Glycoprotein 41, also known as gp41, is a subunit of the envelope protein (Env) found on several retroviruses, most notably HIV. Env is originally synthesized as gp160, which is eventually cleaved into gp41 and gp120. These subunits are noncovalently bonded together and are critical for viral infection ^[1]. Gp41 is a transmembrane protein that mediates fusion between HIV-1 and the host cell. Gp41 is one of the major targets for the immune response in infected individuals, and its crucial role in HIV-1 infection has prompted the development of various treatments aiming to inhibit its function^[2].

Human Immunodeficiency Virus (HIV) is a virus that destroys the CD4 cells of the body’s immune system. It is transmitted when infected body fluids such as semen or blood either come into contact with either a mucous membrane or damaged tissue or are injected into the blood stream. HIV infection progresses through different stages: acute infection, clinical latency, and AIDS. Two to four weeks after a person becomes infected with HIV they can enter into the acute infection stage of infection where CD4 cell count dramatically falls as the number of HIV particles spikes. Eventually, CD4 cell levels stabilize and the body enters into the clinical latency stage, in which HIV reproduces at a very low rate and has little or no real affect on the body. Acquired Immunodeficiency Syndrome (AIDS) is the stage of HIV infection where the virus drastically damages the immune system leaving the body vulnerable to infections^[3].

Structure

spinqualitylabelsall models 3D Core Structure of gp41 (1aik) as created in Protein Data Bank Show:Asymmetric Unit Biological Assembly Drag the structure with the mouse to rotate   Export Animated Image

Figure 1: A) Ribbon Diagram of N36/C34 Complex of gp41. The N36 helices (gray) shown as a trimeric coiled coil, and the C34 helices (blue) shown wrapped around this coil. B) N36 coils (gray) shown as molecular surface with C34 helices (blue) packed against conserved groove. Bottom of coil has large cavity that becomes a binding pocket for C34 residues (red).[Figure from (Chan et al., 1998)^[4]]

Gp41 is composed of 345 amino acid residues. It consists of three domains: the ectodomain, transmembrane domain, and cytoplasmic domain. The ectodomain of gp41 contains three important functional regions that function in gp41 activity, namely the fusion peptide, and both the N-terminal and C-terminal heptad repeats^[5]. Protein dissection studies show that the two hydrophobic heptad repeat regions within the gp41 structure form a helical trimer made up of antiparallel dimers, and crystallographic analysis confirm that the gp41 core is a bundle comprised of N (amino terminal) and C (carboxyl terminal) helices^[6]. The C-terminal of gp41 is the transmembrane segment that is found in the viral membrane, and the N-terminal of gp41 is found outside the viral membrane beneath the gp120 proteins.

The gp41 core is a N36/C34 Complex (Figure 1).

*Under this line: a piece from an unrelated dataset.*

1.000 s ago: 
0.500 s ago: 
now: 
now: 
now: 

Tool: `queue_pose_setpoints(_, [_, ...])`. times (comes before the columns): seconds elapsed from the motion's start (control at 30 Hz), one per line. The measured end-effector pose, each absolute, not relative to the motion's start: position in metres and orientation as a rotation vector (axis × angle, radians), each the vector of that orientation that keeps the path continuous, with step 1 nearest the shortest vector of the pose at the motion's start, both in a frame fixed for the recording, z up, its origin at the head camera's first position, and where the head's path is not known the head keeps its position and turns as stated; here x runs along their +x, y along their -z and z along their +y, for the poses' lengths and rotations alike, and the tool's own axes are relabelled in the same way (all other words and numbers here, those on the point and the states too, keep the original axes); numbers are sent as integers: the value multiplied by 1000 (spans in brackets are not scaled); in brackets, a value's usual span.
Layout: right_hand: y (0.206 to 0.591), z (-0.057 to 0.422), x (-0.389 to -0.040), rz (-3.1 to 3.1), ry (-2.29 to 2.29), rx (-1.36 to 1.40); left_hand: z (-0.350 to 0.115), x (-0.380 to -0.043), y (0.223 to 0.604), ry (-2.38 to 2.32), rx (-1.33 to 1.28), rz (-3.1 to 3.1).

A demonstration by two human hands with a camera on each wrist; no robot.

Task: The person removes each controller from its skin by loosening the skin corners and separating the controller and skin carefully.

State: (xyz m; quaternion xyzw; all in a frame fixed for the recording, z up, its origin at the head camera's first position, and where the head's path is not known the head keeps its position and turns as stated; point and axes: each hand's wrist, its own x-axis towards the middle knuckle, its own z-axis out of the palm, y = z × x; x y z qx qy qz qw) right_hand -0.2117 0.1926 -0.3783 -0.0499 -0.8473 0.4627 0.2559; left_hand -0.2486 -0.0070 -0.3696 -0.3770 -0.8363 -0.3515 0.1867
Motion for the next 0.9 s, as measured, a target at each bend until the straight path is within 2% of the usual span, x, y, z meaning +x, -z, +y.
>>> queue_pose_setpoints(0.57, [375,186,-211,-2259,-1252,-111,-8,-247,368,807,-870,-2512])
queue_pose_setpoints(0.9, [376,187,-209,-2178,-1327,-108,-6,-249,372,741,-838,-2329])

The N36 peptides form the three central helices, which are arranged in a trimeric-coiled coil. The C34 peptides form three outer helices. These C34 helices pack into highly conserved hydrophobic grooves on the surface of the N36 coiled coil.

Function

Gp41 and gp120 work together to mediate cell binding and fusion. Gp120 directs cell recognition and cell binding through interactions with CD4, a glycoprotein found on immune cells, and a chemokine receptor. The chemokine receptor (either CCR5 or CXCR4) is the primary receptor that binds gp120 to the target cell. CD4 serves more to concentrate the virus at the surface of the cell^[7]. Gp120 binding triggers conformational changes in gp41 that promote fusion between the virus and the target cell resulting in the release of viral contents into the host cell^[8].

When gp120 binds to CD4 and the chemokine coreceptor molecules, the V1/V2 loops of its structure rotate outwards and expose the N-terminal of gp41, which include the fusion protein^[9]. Upon gp120 binding, gp41 enters into the fusion active state and mediates cell fusion^[10]. The conformational changes that gp41 undergoes can be sorted into different stages of conformational states: prefusion, prehairpin, and post fusion. Prefusion is where the protein exists in the transmembrane conformation. After gp120 binding, gp41 changes to the prehairpin conformation, where it extends into the host cell. Further conformational changes lead to the post fusion state, where gp41 collapses into trimer hairpins and completely enters the host cell causing fusion (Figure 2).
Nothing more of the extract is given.